## [TASK PROMPT]
Reproduce, exactly and in full, only the lines below from the one containing "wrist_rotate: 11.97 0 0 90" through the one containing "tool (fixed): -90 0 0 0".

[PROVIDED MATERIAL Boundary: Start]

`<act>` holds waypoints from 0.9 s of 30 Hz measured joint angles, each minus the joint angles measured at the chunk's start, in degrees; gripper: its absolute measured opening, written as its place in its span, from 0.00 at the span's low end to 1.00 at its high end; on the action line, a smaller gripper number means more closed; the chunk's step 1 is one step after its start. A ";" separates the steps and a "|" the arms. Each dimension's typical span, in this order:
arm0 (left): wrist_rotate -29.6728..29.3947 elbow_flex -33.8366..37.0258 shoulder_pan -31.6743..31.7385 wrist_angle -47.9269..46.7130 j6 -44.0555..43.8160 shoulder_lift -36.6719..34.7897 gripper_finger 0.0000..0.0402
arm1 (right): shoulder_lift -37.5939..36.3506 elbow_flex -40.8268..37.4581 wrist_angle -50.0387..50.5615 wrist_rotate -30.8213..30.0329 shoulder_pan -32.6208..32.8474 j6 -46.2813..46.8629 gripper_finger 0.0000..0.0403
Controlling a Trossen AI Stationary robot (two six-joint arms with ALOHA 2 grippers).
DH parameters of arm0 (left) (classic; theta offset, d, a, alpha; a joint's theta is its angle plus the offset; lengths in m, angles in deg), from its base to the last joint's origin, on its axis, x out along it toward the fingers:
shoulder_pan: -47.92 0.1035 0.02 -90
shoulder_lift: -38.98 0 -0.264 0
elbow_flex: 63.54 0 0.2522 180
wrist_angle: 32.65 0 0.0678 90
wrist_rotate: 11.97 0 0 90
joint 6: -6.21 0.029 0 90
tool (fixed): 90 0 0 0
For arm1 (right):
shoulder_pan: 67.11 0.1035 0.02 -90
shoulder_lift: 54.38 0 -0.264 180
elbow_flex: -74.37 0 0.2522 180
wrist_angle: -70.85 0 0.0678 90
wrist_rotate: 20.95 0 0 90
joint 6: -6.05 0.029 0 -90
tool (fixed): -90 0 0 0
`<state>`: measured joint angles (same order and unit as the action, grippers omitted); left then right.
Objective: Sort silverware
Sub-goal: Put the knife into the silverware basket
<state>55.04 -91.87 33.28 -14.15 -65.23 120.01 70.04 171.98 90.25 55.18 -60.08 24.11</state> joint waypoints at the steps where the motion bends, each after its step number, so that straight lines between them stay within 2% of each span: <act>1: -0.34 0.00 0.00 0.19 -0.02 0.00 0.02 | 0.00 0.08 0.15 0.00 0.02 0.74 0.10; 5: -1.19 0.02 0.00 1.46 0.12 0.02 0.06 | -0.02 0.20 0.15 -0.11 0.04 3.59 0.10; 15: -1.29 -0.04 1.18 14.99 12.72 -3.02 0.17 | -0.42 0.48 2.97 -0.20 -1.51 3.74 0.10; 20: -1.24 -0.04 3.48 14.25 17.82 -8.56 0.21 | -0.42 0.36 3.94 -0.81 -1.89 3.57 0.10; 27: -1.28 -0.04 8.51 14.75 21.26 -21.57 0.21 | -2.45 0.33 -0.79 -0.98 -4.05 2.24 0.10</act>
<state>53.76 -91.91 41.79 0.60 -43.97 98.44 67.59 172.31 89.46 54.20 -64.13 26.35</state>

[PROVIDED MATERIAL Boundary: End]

## [OUTPUT FOR THIS TASK]
wrist_rotate: 11.97 0 0 90
joint 6: -6.21 0.029 0 90
tool (fixed): 90 0 0 0
For arm1 (right):
shoulder_pan: 67.11 0.1035 0.02 -90
shoulder_lift: 54.38 0 -0.264 180
elbow_flex: -74.37 0 0.2522 180
wrist_angle: -70.85 0 0.0678 90
wrist_rotate: 20.95 0 0 90
joint 6: -6.05 0.029 0 -90
tool (fixed): -90 0 0 0

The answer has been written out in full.